A variedade e a qualidade dos documentos coletados já foram suficientes para tentarmos reconstruir e explicar a educação em marketing em São Paulo até a década de 1950. Entretanto, apenas como adicional, realizamos duas entrevistas com acadêmicos que vivenciaram ou tiveram conhecimento acerca desse período. Adotamos o método da história oral, abordagem complementar à pesquisa documental (BRÊTAS, 2000; ICHIKAWA; SANTOS, 2006), pois é construído em torno de pessoas que revelam acontecimentos, experiências e mentalidades muitas vezes não encontradas nos documentos escritos (THOMPSON, 1992).

Uma perspectiva histórica contempla a descrição, a análise e a explicação dos acontecimentos ao longo do tempo (SAVITT, 1980). Nesse contexto, a história oral se insere como método de coleta de dados das fontes primárias, pois capta as memórias suscitadas pelos sujeitos da pesquisa, valorizando o registro das narrativas da experiência humana. Ichikawa e Santos (2006) acrescentam que o fundamento da história oral é o sentido do passado no presente imediato das pessoas, um sentido social à vida de depoentes e de leitores, que começam a entender a sequência histórica e a sentir-se parte do contexto em que vivem. A partir do método da história oral, definimos pela utilização da história oral temática para tratar do contexto de formação da educação em marketing em São Paulo na primeira metade do século XX. A história oral temática é apontada como uma modalidade focada em eventos ou temas específicos, esclarecidos ou opinados pelos entrevistados (BOM-MEIHY, 1996; ICHIKAWA; SANTOS, 2006).

Priorizamos as entrevistas não estruturadas com os acadêmicos. Este tipo de entrevista permite que o entrevistado construa a sua resposta (MATTOS, 2005), o que entendemos ser adequado pela abordagem histórica deste estudo. Foram utilizadas entrevistas não diretivas, visto que elas conseguem explorar um assunto em profundidade, sem a necessidade de

perguntas previamente planejadas (GRAY, 2012), além de permitirem que os entrevistados fiquem mais à vontade para refletirem sobre os eventos do passado (LIMA, 2015).

Concluídas as duas entrevistas em São Paulo, procedemos a sua transcrição literal, ou seja, a passagem completa dos diálogos e dos sons que foram captados. Muito embora haja o entendimento de que a transcrição editada torna o texto mais fluido e lógico (BOM MEIHY, 1996), trabalhamos com a transcrição integral, pois as entrevistas foram utilizadas apenas para as análises. De acordo com Ichikawa e Santos (2006), quando o pesquisador não tem a intenção de publicar na íntegra as entrevistas de história oral, as transcrições completas são interessantes, já que captam momentos de emoção, risos, gestos, entre outros.

Igualmente à análise documental, as categorias de análises emergidas das entrevistas se fundamentaram na construção da educação em marketing em São Paulo até a década de 1950 e convergiram para duas dimensões: a influência do modelo de ensino estadunidense na instituição e as estratégias de ensino utilizadas pela instituição. As categorias são elementos conceituais que abrangem a convergência dos relatos dos entrevistados (MERRIAM, 2009) e requerem análises e inferências no conteúdo das mensagens. Dessa forma, pautamo-nos na proposta de Bardin (1977).
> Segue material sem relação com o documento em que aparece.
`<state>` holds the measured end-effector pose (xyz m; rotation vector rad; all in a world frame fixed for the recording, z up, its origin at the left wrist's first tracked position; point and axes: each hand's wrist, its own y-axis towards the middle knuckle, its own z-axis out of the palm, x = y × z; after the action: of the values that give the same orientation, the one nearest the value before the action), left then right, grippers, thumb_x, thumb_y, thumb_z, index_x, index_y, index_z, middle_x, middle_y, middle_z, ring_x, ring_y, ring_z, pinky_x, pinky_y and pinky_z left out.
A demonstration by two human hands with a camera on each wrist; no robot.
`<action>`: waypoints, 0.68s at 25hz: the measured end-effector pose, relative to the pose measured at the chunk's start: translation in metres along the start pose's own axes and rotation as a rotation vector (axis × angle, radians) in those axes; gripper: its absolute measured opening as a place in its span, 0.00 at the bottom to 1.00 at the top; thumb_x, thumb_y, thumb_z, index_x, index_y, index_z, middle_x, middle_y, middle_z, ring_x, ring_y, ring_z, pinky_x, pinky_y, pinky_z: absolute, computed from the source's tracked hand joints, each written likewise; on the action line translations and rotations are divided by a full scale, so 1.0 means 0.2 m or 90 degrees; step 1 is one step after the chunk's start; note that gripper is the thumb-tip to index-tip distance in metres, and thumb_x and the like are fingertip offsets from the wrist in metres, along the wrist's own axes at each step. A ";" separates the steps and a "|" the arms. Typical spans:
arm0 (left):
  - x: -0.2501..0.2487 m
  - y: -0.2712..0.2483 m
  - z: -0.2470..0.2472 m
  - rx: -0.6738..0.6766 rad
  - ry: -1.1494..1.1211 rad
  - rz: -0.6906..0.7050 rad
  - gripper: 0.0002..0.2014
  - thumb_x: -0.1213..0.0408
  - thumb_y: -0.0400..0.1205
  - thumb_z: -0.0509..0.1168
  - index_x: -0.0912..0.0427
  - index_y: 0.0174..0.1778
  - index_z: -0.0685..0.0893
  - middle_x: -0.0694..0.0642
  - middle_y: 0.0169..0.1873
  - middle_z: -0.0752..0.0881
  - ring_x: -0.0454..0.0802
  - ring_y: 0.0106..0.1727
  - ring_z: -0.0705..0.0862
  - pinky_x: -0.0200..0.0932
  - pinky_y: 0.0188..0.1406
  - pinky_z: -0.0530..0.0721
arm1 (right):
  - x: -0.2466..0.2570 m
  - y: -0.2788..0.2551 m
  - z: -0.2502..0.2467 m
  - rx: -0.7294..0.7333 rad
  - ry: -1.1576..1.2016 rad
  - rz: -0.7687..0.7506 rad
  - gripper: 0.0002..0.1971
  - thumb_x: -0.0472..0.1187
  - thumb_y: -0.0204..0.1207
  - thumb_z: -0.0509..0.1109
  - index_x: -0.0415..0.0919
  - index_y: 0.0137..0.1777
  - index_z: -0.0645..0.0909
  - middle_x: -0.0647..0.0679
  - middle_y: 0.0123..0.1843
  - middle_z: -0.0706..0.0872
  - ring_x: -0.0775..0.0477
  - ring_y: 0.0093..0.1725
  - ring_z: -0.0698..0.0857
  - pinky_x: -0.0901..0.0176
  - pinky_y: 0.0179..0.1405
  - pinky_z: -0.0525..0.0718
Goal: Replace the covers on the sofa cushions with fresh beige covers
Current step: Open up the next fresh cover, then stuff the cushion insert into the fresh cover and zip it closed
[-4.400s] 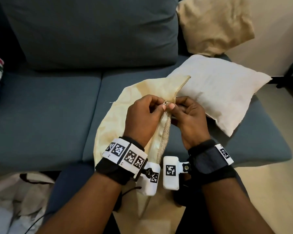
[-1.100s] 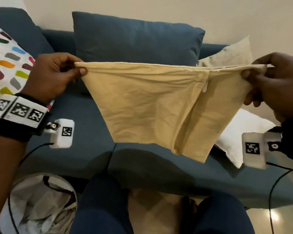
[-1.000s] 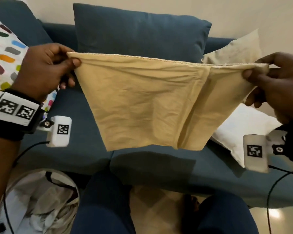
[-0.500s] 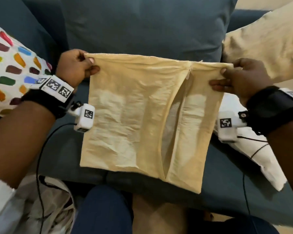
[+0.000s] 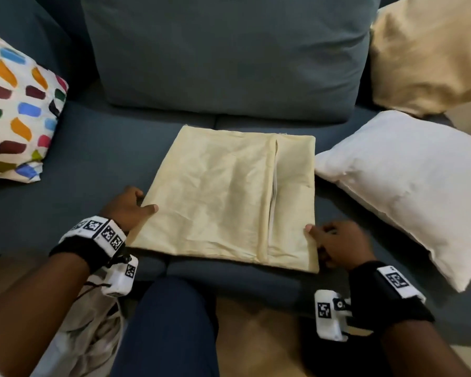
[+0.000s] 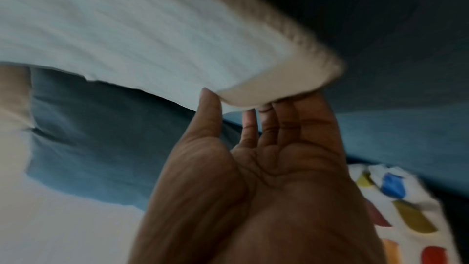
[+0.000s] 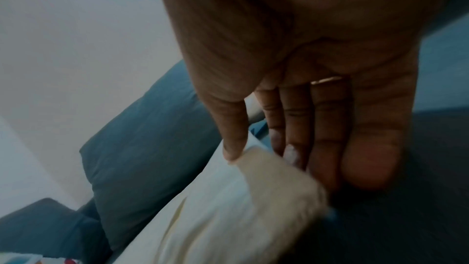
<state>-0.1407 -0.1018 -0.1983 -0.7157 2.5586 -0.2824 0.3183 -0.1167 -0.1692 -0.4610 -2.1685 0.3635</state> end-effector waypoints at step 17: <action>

Ressaltamos que as categorias analisadas, tanto na pesquisa documental quanto nas entrevistas, foram decisivas para a compreensão do nosso objeto de estudo e para a estrutura que adotamos para apresentar os resultados. Partindo do entendimento de que, ao logo da primeira metade do século XX, houve uma paulatina aproximação das instituições de ensino com os conteúdos de marketing que se consolidou com a concepção de marketing vocacionado para o business importado pela EAESP em 1954, nós optamos por apresentar os resultados destas análises dentro de uma sequência cronológica e encadeada de fatos, diluindo as categorias emergidas ao longo do texto. As descrições feitas a seguir não são nada além da forma como visualizamos as origens da nossa formação em marketing. Representam explicações plausíveis, assim como posto por Cellard (2008).